Growth Isn’t Linear

We all want to improve. Furthermore, we want improvements to come easily. Of course we do, why not? That would make life a lot more enjoyable, right?

The thing is, improvement is far from an easy thing to find for yourself. Growth often takes questioning your views, your opinion, how you’re living your life. It sometimes takes facing things you fear. Growth can require taking on challenges, overcoming obstacles. Conflict is better than stagnation, and I believe it completely.

But one will find growth in other ways, ways they haven’t yet explored, and this I came to realize when I began to push myself too far. I’m a firm believer in moving outside of one’s own comfort zone and that is reflected in my writing. I constantly encourage people to do stuff they’ve never done before. To go the extra mile. I do my best to do the same, to practice what I say.

English: Sparklers with a slow shutter speed.

Maybe if everything in life stopped being rushed, we would be able to read the words in the sky, instead of wondering what those odd squiggles say. (Photo credit: Wikipedia)

But I realized that in giving everything I had to improving on this and that and everything, I was losing myself and moving closer and closer to snapping, to burning out. Anyone that goes through a similar experience knows quite well the feeling of taking one step forward, and then falling two backwards.

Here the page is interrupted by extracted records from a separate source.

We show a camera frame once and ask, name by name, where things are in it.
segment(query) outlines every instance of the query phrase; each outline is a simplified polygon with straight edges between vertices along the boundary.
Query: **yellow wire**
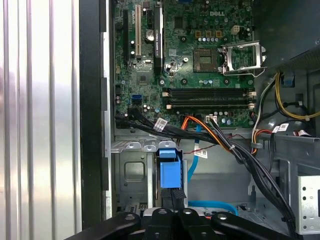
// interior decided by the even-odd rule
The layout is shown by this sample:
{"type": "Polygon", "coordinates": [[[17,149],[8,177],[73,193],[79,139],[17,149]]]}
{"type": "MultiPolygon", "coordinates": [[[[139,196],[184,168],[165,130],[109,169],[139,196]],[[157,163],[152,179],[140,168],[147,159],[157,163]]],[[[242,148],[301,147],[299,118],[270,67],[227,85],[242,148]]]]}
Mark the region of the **yellow wire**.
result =
{"type": "Polygon", "coordinates": [[[283,112],[285,114],[287,114],[288,116],[290,116],[293,119],[308,120],[308,119],[320,116],[320,111],[317,113],[314,113],[312,115],[300,116],[300,115],[293,114],[285,109],[285,107],[282,104],[281,97],[280,97],[280,73],[278,73],[275,78],[275,95],[276,95],[276,100],[277,100],[280,108],[283,110],[283,112]]]}

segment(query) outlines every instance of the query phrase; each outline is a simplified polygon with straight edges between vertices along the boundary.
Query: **metal bracket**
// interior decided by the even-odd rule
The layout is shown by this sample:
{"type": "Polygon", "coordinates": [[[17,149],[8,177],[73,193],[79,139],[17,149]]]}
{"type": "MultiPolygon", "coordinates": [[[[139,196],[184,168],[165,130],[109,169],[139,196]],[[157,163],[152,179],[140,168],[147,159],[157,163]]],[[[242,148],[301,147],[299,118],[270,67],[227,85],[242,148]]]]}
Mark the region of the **metal bracket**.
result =
{"type": "Polygon", "coordinates": [[[232,45],[223,45],[221,53],[224,56],[224,64],[221,67],[221,71],[225,76],[239,76],[239,75],[252,75],[255,78],[259,77],[266,70],[266,67],[262,67],[263,62],[266,60],[267,56],[263,55],[266,52],[266,49],[260,45],[260,41],[251,41],[245,43],[238,43],[232,45]],[[234,48],[247,48],[252,47],[253,52],[255,54],[255,65],[252,66],[242,66],[238,69],[235,69],[233,66],[233,49],[234,48]],[[252,72],[241,73],[245,71],[253,71],[253,70],[262,70],[262,72],[258,75],[253,74],[252,72]]]}
{"type": "Polygon", "coordinates": [[[172,140],[116,141],[111,145],[111,153],[132,150],[155,153],[158,149],[177,149],[177,145],[172,140]]]}

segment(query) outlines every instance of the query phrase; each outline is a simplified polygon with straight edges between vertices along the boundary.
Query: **pcie slot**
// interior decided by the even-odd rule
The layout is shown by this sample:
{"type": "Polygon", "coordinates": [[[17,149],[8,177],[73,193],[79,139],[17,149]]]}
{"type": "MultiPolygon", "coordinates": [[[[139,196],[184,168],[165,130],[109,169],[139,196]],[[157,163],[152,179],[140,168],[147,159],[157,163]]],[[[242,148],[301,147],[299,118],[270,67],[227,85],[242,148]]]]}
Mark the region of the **pcie slot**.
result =
{"type": "Polygon", "coordinates": [[[135,5],[135,55],[141,56],[141,5],[135,5]]]}
{"type": "Polygon", "coordinates": [[[179,109],[179,108],[252,108],[252,103],[247,100],[171,100],[166,104],[166,109],[179,109]]]}
{"type": "Polygon", "coordinates": [[[128,10],[123,10],[123,63],[128,64],[129,61],[129,19],[128,10]]]}

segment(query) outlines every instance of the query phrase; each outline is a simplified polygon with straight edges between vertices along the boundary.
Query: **blue sata port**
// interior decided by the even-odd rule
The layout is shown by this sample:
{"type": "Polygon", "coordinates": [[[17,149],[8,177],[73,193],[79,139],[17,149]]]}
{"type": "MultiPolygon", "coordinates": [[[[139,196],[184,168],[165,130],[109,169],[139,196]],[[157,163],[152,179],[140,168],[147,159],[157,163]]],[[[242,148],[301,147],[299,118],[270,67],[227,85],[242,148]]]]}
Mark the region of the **blue sata port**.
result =
{"type": "Polygon", "coordinates": [[[132,95],[131,97],[132,104],[141,105],[142,104],[142,95],[132,95]]]}

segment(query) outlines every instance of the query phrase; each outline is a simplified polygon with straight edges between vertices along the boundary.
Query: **white connector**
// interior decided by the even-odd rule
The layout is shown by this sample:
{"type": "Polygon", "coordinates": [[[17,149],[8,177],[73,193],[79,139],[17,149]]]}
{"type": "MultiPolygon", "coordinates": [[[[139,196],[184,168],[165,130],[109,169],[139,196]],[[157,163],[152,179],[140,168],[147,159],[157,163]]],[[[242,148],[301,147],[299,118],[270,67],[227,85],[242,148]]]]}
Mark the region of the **white connector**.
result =
{"type": "Polygon", "coordinates": [[[231,28],[231,34],[232,35],[237,35],[240,32],[240,26],[239,25],[234,25],[231,28]]]}

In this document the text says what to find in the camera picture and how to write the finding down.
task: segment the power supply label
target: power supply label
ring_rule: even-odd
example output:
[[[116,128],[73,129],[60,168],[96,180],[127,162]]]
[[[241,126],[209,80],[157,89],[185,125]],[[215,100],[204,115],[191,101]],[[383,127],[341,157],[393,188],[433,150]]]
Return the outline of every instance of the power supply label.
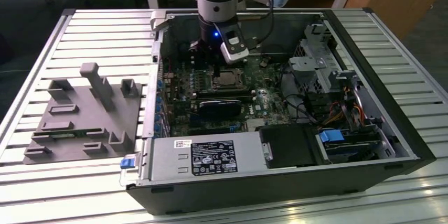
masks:
[[[233,141],[192,143],[191,166],[195,176],[236,173]]]

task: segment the black plastic cover
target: black plastic cover
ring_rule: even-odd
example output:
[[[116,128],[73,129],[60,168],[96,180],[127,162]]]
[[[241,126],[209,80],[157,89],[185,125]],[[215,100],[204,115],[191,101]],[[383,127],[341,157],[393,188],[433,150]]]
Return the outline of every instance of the black plastic cover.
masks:
[[[260,129],[263,144],[269,144],[268,168],[324,164],[313,128],[308,124],[269,125]]]

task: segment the metal bracket
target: metal bracket
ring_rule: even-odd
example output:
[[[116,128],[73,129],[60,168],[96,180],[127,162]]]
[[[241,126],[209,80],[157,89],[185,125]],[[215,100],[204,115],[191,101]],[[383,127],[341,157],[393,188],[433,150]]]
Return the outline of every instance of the metal bracket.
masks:
[[[172,17],[167,17],[167,11],[165,10],[155,10],[151,13],[149,18],[149,24],[152,31],[160,31],[164,27],[168,26],[168,20],[172,19]]]

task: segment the wire
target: wire
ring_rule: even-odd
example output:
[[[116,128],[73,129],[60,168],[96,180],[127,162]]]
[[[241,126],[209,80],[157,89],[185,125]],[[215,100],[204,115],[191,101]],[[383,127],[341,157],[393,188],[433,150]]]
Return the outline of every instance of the wire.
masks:
[[[300,94],[291,94],[291,95],[285,96],[285,102],[288,103],[288,105],[289,105],[293,109],[296,109],[296,112],[300,111],[300,112],[307,116],[307,118],[309,119],[309,121],[311,121],[313,124],[320,125],[320,122],[317,121],[317,119],[313,118],[313,116],[312,116],[305,110],[303,110],[301,108],[299,108],[300,104],[296,106],[296,105],[293,105],[293,104],[288,101],[287,98],[291,97],[291,96],[297,96],[297,97],[300,97],[300,98],[303,98],[304,96],[300,95]]]
[[[361,125],[364,126],[364,110],[363,110],[363,108],[360,106],[357,106],[357,104],[355,104],[353,107],[359,111],[359,119],[360,119]]]
[[[331,116],[331,114],[333,113],[333,106],[335,106],[336,104],[339,104],[339,102],[333,102],[333,103],[331,104],[331,106],[329,106],[329,116]]]
[[[257,46],[259,44],[261,44],[261,43],[267,40],[267,38],[269,37],[269,35],[271,35],[272,31],[273,31],[273,0],[268,0],[268,2],[269,2],[269,15],[271,15],[271,26],[269,26],[269,30],[268,30],[268,33],[265,34],[265,36],[264,36],[261,39],[259,39],[259,41],[257,41],[255,47],[251,48],[249,50],[255,49],[256,46]]]

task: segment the cable
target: cable
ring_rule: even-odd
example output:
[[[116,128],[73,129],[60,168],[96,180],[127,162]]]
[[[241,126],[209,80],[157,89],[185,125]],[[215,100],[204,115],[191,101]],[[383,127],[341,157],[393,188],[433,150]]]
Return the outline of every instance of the cable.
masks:
[[[269,37],[269,35],[271,35],[272,31],[273,31],[273,0],[268,0],[268,1],[269,1],[269,13],[268,13],[268,15],[271,15],[271,27],[269,27],[269,31],[265,34],[265,36],[261,39],[259,39],[255,47],[249,48],[249,50],[255,49],[256,46],[265,41],[265,39]]]
[[[296,105],[293,105],[293,104],[288,101],[287,98],[291,97],[291,96],[297,96],[299,98],[304,98],[304,96],[300,95],[300,94],[291,94],[291,95],[287,95],[287,96],[285,96],[285,102],[288,103],[288,105],[289,105],[293,109],[296,109],[296,112],[300,111],[300,112],[307,116],[307,118],[309,119],[309,121],[311,121],[313,124],[320,125],[320,122],[317,121],[317,119],[315,119],[313,116],[312,116],[305,110],[303,110],[301,108],[299,108],[299,105],[296,106]]]
[[[271,36],[271,33],[273,31],[273,0],[269,0],[269,12],[271,12],[271,27],[269,27],[269,31],[265,34],[265,36],[259,40],[259,44],[261,44],[267,38]]]

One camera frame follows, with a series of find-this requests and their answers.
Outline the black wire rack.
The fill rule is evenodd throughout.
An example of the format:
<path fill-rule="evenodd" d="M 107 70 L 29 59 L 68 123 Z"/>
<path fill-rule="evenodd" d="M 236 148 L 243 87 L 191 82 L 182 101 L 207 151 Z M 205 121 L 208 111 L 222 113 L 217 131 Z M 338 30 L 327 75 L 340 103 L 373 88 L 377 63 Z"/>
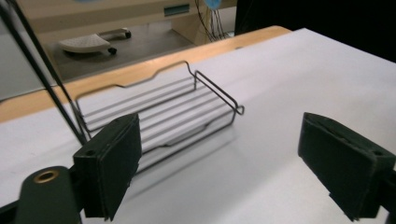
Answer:
<path fill-rule="evenodd" d="M 78 126 L 92 138 L 110 121 L 136 113 L 142 159 L 139 173 L 233 124 L 245 108 L 186 61 L 128 85 L 108 84 L 76 96 Z"/>

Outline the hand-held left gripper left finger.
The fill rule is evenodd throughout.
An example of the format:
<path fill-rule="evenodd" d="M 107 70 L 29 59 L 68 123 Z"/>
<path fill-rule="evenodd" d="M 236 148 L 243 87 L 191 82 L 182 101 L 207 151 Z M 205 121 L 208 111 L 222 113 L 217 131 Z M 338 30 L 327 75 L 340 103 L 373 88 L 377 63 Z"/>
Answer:
<path fill-rule="evenodd" d="M 137 114 L 112 120 L 74 154 L 86 217 L 114 218 L 141 156 Z"/>

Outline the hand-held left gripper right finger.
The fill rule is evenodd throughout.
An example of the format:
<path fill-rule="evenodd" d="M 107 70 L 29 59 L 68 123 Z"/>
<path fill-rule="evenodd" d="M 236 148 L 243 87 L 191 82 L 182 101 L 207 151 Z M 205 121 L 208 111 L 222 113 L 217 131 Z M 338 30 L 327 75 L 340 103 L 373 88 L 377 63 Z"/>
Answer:
<path fill-rule="evenodd" d="M 305 112 L 298 156 L 352 221 L 381 207 L 396 221 L 396 155 L 347 126 Z"/>

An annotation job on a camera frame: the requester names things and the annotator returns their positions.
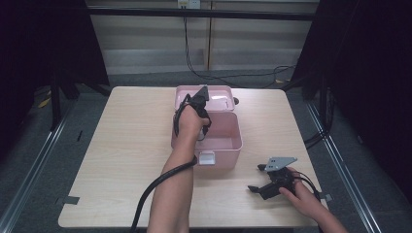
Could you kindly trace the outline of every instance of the box lid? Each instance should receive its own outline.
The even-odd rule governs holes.
[[[178,110],[186,95],[195,95],[204,85],[179,85],[176,87],[175,109]],[[234,100],[231,89],[227,85],[207,85],[209,101],[206,102],[206,111],[223,112],[234,110]]]

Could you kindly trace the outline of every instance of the box latch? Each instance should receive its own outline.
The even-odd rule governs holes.
[[[205,150],[199,154],[200,166],[213,166],[216,164],[215,153],[212,150]]]

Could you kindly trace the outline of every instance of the gray floor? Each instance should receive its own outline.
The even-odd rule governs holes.
[[[214,75],[255,74],[257,71],[220,71]],[[263,87],[273,81],[273,76],[245,77],[227,79],[243,87]],[[288,77],[279,75],[280,82]],[[220,81],[206,81],[190,72],[158,73],[146,75],[112,76],[112,87],[116,85],[154,85],[176,86],[178,84],[221,84]],[[269,86],[275,88],[283,83]],[[127,232],[127,229],[63,229],[57,219],[62,207],[55,205],[59,197],[68,194],[77,171],[86,153],[94,129],[107,102],[107,97],[79,86],[82,94],[75,101],[74,109],[67,117],[62,133],[54,146],[51,156],[36,182],[13,232]],[[302,138],[307,139],[317,132],[310,117],[306,102],[300,96],[300,89],[294,88],[287,93],[292,111],[299,126]],[[36,104],[43,95],[36,98]],[[70,102],[62,98],[63,112]],[[20,128],[20,137],[11,150],[9,159],[0,166],[1,202],[0,213],[3,215],[9,203],[17,193],[27,171],[35,160],[43,143],[49,135],[52,122],[51,106],[38,109],[35,104],[27,120]],[[361,193],[373,214],[376,216],[382,232],[412,232],[411,206],[402,196],[395,184],[380,169],[368,148],[357,140],[357,133],[350,122],[338,109],[334,116],[331,130],[336,145],[344,157],[345,163],[356,180]],[[328,151],[319,142],[308,150],[322,190],[333,196],[328,203],[330,210],[343,222],[350,232],[367,232],[359,213],[343,185]],[[293,229],[294,232],[318,232],[316,227]],[[245,229],[244,232],[283,232],[280,229]]]

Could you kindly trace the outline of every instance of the hand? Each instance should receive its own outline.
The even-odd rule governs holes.
[[[291,172],[296,172],[293,168],[288,169]],[[296,195],[293,195],[284,187],[279,188],[279,192],[285,195],[299,212],[314,220],[324,214],[325,211],[328,212],[315,195],[303,184],[302,180],[295,179],[293,185]]]
[[[179,119],[179,135],[188,133],[197,137],[203,125],[208,125],[208,118],[200,118],[196,110],[191,106],[185,106]]]

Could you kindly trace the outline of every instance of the wall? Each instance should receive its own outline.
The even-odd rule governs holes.
[[[89,6],[177,8],[177,1],[88,0]],[[201,9],[314,13],[315,1],[201,1]],[[109,75],[188,70],[180,17],[91,16]],[[311,22],[188,18],[195,70],[272,69],[296,63]]]

I realize now that I was consumed with always moving forward and getting better, getting my way. It didn’t matter at what, what mattered was that I did. I put all my attention to being the best I could be, and in doing that, I began doing something else – forcing my will on life. When I say that, I mean that I was trying to make everything go my way. Needless to say, frustration is inevitable with that mindset.

Lines

No matter how much you may like to think of yourself as a train on a straight path to Heaven, or Enlightenment, you’re not. No path through life is straight. (Photo credit: Martin Deutsch)

Being who I am, I feel like I need to perform at all times. I often give myself no time to relax, no time to enjoy, and in doing so, am able to accomplish less, sometimes nothing. I never let myself slow down and stop doing.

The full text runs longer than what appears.